When we used antibodies to IFN-γ and TNF-α to treat NK cells supernatant treated hA549 cells. We found that NK cells induced differentiation in hA549 cells was inhibited by antibodies to IFN-γ and TNF-α as indicated by surface markers (Figure 4A) and cytotoxicity assay profiles (Figure 4C), the highest effect was seen with the combination of anti-IFN-γ and anti-TNF-α treatment. No or slight induced hA549 cell death was seen with the treatments of anti-IFN-γ and/or anti-TNF-α (Figure 4B). To further validate the role of IFN-γ and TNF-α, we treated hA549 cells with rhIFN-γ and rhTNF-α in the absence and presence of antibodies against IFN-γ and TNF-α. We observed that rIFN-γ, rTNF-α or the combination of rIFN-γ and rTNF-α induced differentiation of hA549 which was blocked by anti-TNF-α or anti-IFN-γ or anti-TNF-α+anti-IFN-γ (Figure 4D). Similar results were seen in SCAP cell lines (Figures S4 and S5). These results validated the role of IFN-γ and TNF-α in NK cells induced differentiation of CSCs.

2.5. Anti-MHC-Class I Induces Different Effects in CSCs and Differentiated hA549 Cells

Decreased NK cell-mediated cytotoxicity was seen in hA549 treated with antibodies against MHC-class I. In contrast, increased NK cell-mediated cytotoxicity was seen in NK cell-differentiated hA549 treated with antibodies against MHC-class I (Figure 5).

3. Discussion

Lung cancer is the leading cause of cancer-related death in men and is the second highest cause of cancer-related death in women after breast cancer [38]. The focus of this study is to delineate the underlying mechanisms by which lung cancer cells could undergo differentiation to be targeted by chemotherapy. NK cells act as a powerful tool to induce differentiation in tumors [39]. We have previously introduced the term ‘split anergy’ in NK cells. When treated with a combination of IL-2 and anti-CD16 mAbs, NK cells undergo a split-anergized state that demonstrates reduced NK cell cytotoxicity in the presence of significant secretion of cytokines [36,40,41] (Figures S1 and S2). The cytokines especially IFN-γ and TNF-α released by split anergized NK cells promote the differentiation of tumors [42]. Differentiated tumors were found to exhibit lower CD44 and higher MHC-class I, CD54, and PD-L1 (B7H1), and were found to be resistant to the NK cell-mediated cytotoxicity, but susceptible to chemo-drug-induced killing [19,21,35].

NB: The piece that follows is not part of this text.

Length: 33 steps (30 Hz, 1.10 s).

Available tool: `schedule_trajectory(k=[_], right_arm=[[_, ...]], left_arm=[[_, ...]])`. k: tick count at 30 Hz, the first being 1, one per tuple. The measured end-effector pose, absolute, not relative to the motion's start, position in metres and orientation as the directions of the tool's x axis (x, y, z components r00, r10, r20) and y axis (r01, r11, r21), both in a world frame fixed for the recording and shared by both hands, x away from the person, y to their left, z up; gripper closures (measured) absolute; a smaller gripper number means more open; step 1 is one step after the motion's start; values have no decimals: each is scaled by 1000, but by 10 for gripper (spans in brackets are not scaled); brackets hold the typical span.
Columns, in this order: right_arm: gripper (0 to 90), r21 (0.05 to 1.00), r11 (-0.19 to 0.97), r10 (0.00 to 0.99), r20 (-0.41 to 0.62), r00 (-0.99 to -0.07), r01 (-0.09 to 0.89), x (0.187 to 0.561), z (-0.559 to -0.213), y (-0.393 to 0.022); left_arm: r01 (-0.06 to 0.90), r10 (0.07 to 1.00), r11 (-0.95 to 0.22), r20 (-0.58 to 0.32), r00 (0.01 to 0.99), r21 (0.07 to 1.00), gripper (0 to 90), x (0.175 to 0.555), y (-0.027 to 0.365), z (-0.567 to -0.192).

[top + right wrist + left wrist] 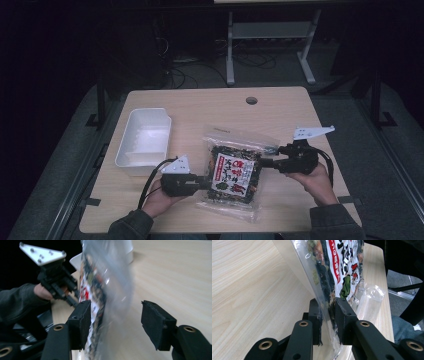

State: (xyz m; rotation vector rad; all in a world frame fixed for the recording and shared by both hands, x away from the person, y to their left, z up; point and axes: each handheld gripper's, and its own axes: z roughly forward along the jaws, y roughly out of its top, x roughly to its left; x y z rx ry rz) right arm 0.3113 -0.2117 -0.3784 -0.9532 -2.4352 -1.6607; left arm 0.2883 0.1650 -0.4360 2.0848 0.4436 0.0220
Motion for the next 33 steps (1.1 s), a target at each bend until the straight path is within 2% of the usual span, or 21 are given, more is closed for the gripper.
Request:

hA549 has features of CSCs whereas H292 cell lines represented differentiated cell lines and they were analyzed to assess the key differences. The results indicated a significant correlation between the stage of differentiation of tumors and the level of NK cell-mediated lysis. NK cell-mediated cytotoxicity was higher in hA549 compared to the differentiated H292 cell line. As mentioned earlier, the treatment of NK cells with IL-2 and anti-CD16 mAbs induces split anergy by decreasing NK cell-mediated cytotoxicity and increasing cytokine secretion. In this study, NK cells upon treatment with IL-2 and anti-CD16 mAbs lose cytotoxicity against hA549 cells compared to those treated with IL-2 but were secreting significantly higher levels of IFN-γ and TNF-α secretion. Similar to our previous observation in several other cancer types differentiated lung cancer cell line H292 was found to be more sensitive to chemotherapeutic drugs compared to hA549 [21]. Similar to differentiated lung cancer cell line H292, NK cell-induced differentiated hA549 tumors were found to be resistant to NK cell-mediated cytotoxicity but were highly susceptible to chemo-drug-induced killing compared to hA549 (Figure 2).

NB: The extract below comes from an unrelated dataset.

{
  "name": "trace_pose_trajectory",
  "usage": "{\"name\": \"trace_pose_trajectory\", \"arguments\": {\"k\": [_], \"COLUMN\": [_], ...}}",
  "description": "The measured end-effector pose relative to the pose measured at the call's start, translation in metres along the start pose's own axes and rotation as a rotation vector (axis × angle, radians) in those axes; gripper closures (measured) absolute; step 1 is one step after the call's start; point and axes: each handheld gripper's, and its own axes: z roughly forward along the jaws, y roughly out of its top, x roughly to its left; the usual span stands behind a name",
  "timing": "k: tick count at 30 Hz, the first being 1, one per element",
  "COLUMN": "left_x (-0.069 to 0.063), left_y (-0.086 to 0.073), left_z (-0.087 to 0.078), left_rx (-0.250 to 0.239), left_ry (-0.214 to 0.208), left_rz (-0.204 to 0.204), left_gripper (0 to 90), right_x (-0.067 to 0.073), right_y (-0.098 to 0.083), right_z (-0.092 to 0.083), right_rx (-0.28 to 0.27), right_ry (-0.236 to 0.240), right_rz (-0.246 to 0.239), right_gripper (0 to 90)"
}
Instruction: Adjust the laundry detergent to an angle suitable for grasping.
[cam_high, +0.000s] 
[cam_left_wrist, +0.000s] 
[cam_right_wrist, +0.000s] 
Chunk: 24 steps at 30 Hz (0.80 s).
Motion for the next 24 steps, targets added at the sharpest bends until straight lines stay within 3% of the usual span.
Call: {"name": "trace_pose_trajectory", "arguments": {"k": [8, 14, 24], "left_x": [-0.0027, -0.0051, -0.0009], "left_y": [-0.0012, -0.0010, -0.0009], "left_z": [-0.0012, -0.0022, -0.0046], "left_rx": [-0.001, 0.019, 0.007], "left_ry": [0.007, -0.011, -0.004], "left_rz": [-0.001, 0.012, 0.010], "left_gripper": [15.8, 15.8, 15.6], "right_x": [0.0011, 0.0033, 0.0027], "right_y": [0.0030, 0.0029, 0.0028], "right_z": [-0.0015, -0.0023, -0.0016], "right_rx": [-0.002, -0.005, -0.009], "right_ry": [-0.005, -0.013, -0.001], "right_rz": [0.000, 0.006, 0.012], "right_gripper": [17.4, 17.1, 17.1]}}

We have previously demonstrated that NK cells limit tumor growth or expansion by inducing differentiation of the tumor cells by the secretion of IFN-γ and TNF-α [19]. A great correlation was observed between the differentiation stage of the tumors and their susceptibility to NK cell-mediated cytotoxicity and chemo-drug-mediated killing [21,39,42]. To determine whether treatment with recombinant human IFN-γ and TNF-α is capable of differentiating the hA549 tumor cells, we treated them with rIFN-γ and rTNF-α before we tested the NK cell-mediated cytotoxicity and chemo-drug induced killing of hA549 cells. We found that treatment with rIFN-γ and rTNF-α of hA549 resulted in decreased NK cell-mediated cytotoxicity and increased chemo-drug-induced killing of hA549, and also increased the surface expression levels of CD54, B7H1, and MHC-class I in hA549 cells (Figure S3). This data indicates that differentiated lung cancer is also more susceptible to chemotherapeutic drug when compared to CSC tumors as we have previously shown this finding in oral and pancreatic tumors [21].

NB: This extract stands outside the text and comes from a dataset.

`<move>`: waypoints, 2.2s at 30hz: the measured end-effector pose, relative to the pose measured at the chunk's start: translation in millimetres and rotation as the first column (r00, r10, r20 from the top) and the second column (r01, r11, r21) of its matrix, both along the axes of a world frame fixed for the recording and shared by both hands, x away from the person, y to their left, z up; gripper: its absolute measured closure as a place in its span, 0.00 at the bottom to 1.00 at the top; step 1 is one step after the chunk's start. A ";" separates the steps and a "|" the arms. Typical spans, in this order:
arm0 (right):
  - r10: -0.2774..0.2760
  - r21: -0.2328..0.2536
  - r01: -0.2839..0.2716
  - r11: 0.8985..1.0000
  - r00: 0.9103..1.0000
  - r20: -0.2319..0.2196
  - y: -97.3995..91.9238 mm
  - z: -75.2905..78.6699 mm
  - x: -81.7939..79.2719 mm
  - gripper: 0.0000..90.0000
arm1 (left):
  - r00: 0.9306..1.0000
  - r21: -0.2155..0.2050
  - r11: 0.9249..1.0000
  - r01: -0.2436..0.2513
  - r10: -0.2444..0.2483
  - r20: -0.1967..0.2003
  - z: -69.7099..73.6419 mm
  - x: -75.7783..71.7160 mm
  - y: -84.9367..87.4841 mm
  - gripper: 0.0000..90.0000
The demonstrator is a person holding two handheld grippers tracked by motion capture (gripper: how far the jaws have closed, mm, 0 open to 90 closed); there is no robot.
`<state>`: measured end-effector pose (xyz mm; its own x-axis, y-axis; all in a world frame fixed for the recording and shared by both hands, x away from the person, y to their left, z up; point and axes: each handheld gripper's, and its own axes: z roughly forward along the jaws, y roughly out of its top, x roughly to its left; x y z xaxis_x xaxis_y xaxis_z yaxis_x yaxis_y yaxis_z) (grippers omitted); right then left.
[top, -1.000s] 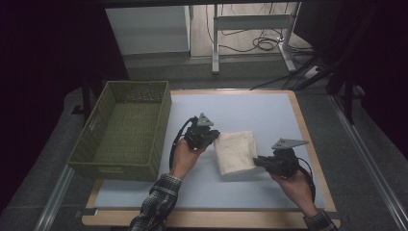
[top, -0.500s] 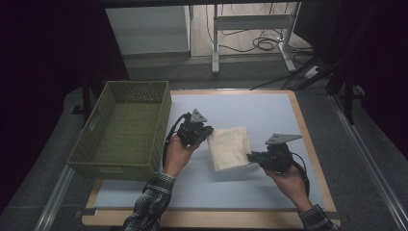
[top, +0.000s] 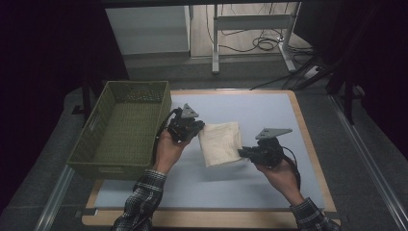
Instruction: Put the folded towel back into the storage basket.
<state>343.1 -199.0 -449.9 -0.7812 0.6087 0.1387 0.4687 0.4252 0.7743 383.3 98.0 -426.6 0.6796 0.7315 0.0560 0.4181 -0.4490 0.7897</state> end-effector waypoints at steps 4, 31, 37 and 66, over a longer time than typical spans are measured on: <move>0.011 0.005 -0.011 1.000 1.000 0.008 6.2 4.6 1.1 0.91 | 1.000 0.011 1.000 -0.010 0.010 0.008 6.8 -1.7 6.4 0.95; 0.082 0.023 -0.082 0.996 0.997 0.016 61.3 27.5 16.7 0.91 | 0.991 0.120 0.987 -0.109 0.099 0.086 37.5 -11.9 55.9 0.95; 0.099 0.023 -0.099 0.995 0.995 0.016 78.2 32.6 20.1 0.91 | 0.988 0.126 0.983 -0.133 0.121 0.098 42.9 -14.2 71.8 0.95; 0.174 0.050 -0.175 0.983 0.984 0.029 173.0 52.9 30.9 0.91 | 0.949 0.097 0.949 -0.300 0.286 0.135 65.5 -23.8 157.5 0.95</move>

To further validate the role of NK cells and/or IFN-γ and TNF-α in inducing differentiation in lung cancer, we added antibodies against both IFN-γ and TNF-α to determine if we can block NK cell or rIFN-γ and rTNF-α induced differentiation of hA549. The antibodies against IFN-γ were found to induce greater inhibition of hA549 tumor differentiation compared to antibodies against TNF-α. The combination of both antibodies against TNF-α and IFN-γ induced a complete blocking of differentiation suggesting that it is the synergistic function of TNF-α and IFN-γ secreted by split anergized NK cells that induce differentiation of lung tumors. Upon treatment with antibodies against both TNF-α and IFN-γ in NK cells or rIFN-γ and rTNF-α differentiated hA549, they regained NK cell-mediated cytotoxicity similar to untreated hA549. Together these results confirmed that it is the synergistic effect of TNF-α and IFN-γ secreted by anergized NK cells that induce lung tumors to differentiate thereby becoming resistant to NK cell-mediated cytotoxicity. Similar results were seen when SCAP cells were treated with anergized NK supernatants and recombinant IFN-γ and TNF-α, and NK cells or IFN-γ and TNF-α induced differentiation was blocked by antibodies against IFN-γ and TNF-α (Figures S4 and S5).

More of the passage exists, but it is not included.